「介護保険を利用したいけれど、まず何をすればいいの?」
「申請は市役所へ行けばいいの?」
と悩んでいませんか。
介護保険は、介護が必要になったからといって自動的に利用できるわけではありません。まずは要介護認定の申請を行い、その後の手続きを進める必要があります。
この記事では、介護保険の申請方法や流れ、必要書類、申請後の流れについて初めての方にも分かりやすく解説します。
介護保険の申請はどこでする?
介護保険の申請は、お住まいの市区町村の介護保険担当窓口で行います。
また、地域包括支援センターや居宅介護支援事業所などで申請を手伝ってもらえる場合もあります。
本人が手続きできない場合は、家族が代理で申請することも可能です。

「本人を連れて行かなければ申請できない」と思われる方もいますが、ご家族だけで相談に行ける場合がほとんどです。不安なことがあれば、まずは窓口へ相談してみましょう。
申請に必要なもの
市区町村によって多少異なりますが、一般的には次のものを準備します。
- 介護保険被保険者証(65歳以上)
- 健康保険証(40〜64歳)
- 本人確認書類
- 主治医の氏名・医療機関名が分かるもの
- マイナンバーが確認できる書類(自治体による)
事前に市区町村のホームページや窓口で確認しておきましょう。
介護保険申請後の流れ
申請後は次のような流れで進みます。
- 要介護認定の申請
- 認定調査員による訪問調査
- 主治医意見書の作成
- 介護認定審査会で判定
- 認定結果の通知
- ケアプラン作成
- 介護サービス利用開始
申請してすぐにサービスが利用できるわけではないため、介護が必要になりそうな場合は早めに相談するようにしましょう。
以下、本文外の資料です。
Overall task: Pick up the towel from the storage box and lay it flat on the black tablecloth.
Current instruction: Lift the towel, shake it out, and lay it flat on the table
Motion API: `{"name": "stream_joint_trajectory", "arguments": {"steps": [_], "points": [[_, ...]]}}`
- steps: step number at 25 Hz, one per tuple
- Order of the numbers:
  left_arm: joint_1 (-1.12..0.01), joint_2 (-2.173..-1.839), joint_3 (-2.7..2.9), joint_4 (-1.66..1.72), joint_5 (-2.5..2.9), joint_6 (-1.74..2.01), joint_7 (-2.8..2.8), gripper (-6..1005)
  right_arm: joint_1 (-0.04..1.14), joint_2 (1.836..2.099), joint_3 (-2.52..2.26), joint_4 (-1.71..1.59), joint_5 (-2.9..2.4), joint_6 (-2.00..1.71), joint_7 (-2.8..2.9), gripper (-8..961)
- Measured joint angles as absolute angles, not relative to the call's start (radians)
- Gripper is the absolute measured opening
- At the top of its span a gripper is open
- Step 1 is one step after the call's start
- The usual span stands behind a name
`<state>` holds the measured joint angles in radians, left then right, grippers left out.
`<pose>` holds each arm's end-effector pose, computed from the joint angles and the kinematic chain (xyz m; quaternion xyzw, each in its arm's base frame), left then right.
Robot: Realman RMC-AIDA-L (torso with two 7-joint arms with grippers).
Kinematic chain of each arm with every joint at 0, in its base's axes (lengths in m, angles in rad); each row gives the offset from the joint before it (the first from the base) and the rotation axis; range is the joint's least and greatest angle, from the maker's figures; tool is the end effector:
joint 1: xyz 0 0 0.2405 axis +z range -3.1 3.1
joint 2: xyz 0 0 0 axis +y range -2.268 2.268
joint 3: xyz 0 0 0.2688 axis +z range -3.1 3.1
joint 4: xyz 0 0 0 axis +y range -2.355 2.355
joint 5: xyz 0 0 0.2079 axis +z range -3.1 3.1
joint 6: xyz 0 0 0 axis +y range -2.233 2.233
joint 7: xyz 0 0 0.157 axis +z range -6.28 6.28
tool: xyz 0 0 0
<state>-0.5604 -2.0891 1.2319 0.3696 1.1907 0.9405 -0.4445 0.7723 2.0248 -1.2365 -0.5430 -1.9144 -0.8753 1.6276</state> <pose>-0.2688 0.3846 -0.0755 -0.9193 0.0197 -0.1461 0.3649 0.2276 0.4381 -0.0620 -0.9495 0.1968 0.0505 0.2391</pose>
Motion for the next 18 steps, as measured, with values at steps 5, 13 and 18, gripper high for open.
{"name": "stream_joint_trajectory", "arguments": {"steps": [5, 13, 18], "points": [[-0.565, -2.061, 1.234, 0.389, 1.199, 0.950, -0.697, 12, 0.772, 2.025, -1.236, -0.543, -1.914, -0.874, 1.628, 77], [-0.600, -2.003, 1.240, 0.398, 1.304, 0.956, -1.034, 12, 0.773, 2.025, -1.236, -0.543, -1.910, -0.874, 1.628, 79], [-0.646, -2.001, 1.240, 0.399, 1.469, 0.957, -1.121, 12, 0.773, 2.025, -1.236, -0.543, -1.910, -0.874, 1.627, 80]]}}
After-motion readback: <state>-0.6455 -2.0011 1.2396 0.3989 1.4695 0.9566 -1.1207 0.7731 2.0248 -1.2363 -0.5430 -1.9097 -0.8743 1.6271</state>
「もっと早く申請しておけばよかった」という声をよく聞きます。歩くことが難しくなってからではなく、日常生活に不安を感じ始めた段階で相談すると、選択肢が広がることがあります。
認定調査ではどんなことを聞かれる?
要介護認定の申請後には、市区町村などの認定調査員が自宅や施設を訪問し、現在の生活状況や心身の状態を確認します。
調査では、次のような内容が確認されます。
- 歩行や立ち上がりができるか
- 食事や着替えを一人で行えるか
- トイレや入浴に介助が必要か
- 認知症による物忘れや判断力の低下があるか
- 日常生活で困っていることはあるか
普段どおりの様子を伝えることが大切です。できることだけを話したり、逆に必要以上にできないと伝えたりせず、普段の生活に近い状態を説明しましょう。
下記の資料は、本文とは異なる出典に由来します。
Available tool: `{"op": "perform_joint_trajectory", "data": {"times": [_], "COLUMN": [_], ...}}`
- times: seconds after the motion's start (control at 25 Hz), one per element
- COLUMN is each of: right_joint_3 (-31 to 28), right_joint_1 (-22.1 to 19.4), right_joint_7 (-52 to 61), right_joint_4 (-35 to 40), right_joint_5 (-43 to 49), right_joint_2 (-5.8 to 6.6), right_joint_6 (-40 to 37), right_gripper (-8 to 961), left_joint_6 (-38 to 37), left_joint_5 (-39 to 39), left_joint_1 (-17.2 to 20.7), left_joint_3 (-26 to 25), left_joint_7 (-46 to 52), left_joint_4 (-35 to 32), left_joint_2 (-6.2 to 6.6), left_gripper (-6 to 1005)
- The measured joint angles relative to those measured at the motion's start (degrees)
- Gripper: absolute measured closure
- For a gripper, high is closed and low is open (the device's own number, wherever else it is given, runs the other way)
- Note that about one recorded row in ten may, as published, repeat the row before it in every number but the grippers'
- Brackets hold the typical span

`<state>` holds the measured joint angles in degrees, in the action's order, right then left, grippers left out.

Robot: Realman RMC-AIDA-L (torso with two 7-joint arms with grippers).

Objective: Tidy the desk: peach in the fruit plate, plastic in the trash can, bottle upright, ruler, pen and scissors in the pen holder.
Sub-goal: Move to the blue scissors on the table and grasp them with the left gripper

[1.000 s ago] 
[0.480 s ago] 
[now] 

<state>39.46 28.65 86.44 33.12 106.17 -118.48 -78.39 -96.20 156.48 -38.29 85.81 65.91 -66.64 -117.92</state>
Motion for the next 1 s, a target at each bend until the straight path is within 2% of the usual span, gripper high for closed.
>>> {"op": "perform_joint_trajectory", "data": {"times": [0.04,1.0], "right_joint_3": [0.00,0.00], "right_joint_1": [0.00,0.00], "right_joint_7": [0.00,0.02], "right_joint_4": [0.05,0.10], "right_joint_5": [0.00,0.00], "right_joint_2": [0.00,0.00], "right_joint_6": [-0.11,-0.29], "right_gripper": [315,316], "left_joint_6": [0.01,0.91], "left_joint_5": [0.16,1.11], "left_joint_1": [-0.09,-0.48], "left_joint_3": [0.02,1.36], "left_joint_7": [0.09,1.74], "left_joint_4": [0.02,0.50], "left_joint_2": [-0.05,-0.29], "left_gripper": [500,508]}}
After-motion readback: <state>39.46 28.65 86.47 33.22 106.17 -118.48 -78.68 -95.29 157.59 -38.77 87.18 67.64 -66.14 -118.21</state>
認定調査では、普段どのような場面で困っているのかを、ご家族から補足して伝えるようにしましょう。

利用者さんによく説明するのですが、普段以上によく見せようと頑張ってしまうと、軽い介護でいいという判断をされてしまい、利用できる介護サービスが減ってしまうことがあります。状態は変わっていないのに、介護度が軽くなってしまって、週二回のデイサービス利用が一回のみになってしまったという方もいます。
認定結果が出るまでどのくらいかかる?
申請から認定結果が届くまでの目安は、おおむね30日程度です。
ただし、申請が多い時期や自治体によっては、それ以上かかることもあります。
介護が必要になりそうだと感じたら、できるだけ早めに申請しておくようにしましょう。
申請前に相談しても大丈夫?
「介護保険を利用するかまだ決めていない」「申請した方がよいか分からない」という段階でも相談できます。
地域包括支援センターや市区町村の窓口では、現在の状況を聞いたうえで、介護保険が必要かどうかや利用できるサービスについて相談に乗ってくれます。
一人で悩まず、早めに相談することが介護負担を軽減する第一歩になります。
まとめ
介護保険の申請は、市区町村の窓口や地域包括支援センターなどで行うことができます。
- 本人だけでなく家族が代理で申請できる
- 申請後は認定調査や主治医意見書の作成が行われる
- 認定結果が届いてから介護サービスを利用できる
- 介護が必要になりそうなら早めの相談がおすすめ
介護保険は、必要になってから慌てて手続きを始める方が多いです。少しでも不安を感じたら、市区町村や地域包括支援センターへ相談し、早めに準備を進めておきましょう。
介護保険制度は改正されることがあります。また、自治体によって利用できるサービスや手続きが異なる場合があります。最新の制度や利用条件については、お住まいの市区町村や厚生労働省の情報をご確認ください。不明な点は、地域包括支援センターや担当のケアマネジャーへ相談すると安心です。